### Work required
Check every line in the listing below for "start". Copy the ones where it occurs.

### Information supplied

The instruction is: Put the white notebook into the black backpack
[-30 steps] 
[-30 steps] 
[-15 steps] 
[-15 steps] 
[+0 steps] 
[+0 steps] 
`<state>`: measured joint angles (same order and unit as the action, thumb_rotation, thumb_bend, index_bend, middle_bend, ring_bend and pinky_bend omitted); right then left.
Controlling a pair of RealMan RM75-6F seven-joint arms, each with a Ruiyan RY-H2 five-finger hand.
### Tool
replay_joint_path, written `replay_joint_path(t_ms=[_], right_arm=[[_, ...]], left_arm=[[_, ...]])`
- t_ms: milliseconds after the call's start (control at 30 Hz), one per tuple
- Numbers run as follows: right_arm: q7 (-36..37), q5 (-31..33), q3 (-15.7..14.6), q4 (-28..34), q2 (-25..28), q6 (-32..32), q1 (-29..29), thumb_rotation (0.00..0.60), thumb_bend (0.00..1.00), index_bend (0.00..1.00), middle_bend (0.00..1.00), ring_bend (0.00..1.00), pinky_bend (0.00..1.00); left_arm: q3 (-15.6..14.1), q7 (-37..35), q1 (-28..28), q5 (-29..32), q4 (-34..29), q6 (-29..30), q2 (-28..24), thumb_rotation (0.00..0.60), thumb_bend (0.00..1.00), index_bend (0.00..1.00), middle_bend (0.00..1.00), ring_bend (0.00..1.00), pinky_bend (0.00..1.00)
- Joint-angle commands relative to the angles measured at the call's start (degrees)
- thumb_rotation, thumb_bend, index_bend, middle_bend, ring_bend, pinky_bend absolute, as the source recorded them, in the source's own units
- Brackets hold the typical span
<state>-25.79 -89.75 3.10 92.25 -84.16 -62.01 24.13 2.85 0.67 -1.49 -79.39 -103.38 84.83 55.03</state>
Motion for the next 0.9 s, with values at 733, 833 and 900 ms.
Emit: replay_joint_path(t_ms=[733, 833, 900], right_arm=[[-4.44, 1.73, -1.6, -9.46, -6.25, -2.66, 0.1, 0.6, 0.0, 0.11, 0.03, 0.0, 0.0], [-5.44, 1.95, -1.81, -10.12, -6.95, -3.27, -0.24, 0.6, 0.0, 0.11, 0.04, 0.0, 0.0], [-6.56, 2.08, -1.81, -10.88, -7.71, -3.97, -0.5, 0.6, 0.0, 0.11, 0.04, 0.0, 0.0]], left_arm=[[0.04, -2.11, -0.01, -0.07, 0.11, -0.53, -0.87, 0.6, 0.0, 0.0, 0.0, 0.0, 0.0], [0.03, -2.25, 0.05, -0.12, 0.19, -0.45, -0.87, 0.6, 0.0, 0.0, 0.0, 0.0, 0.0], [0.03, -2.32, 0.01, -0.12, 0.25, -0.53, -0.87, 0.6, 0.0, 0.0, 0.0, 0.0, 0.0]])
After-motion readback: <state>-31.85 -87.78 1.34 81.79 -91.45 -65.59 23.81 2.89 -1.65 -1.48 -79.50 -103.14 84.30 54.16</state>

### Result for this task
- t_ms: milliseconds after the call's start (control at 30 Hz), one per tuple
- Joint-angle commands relative to the angles measured at the call's start (degrees)

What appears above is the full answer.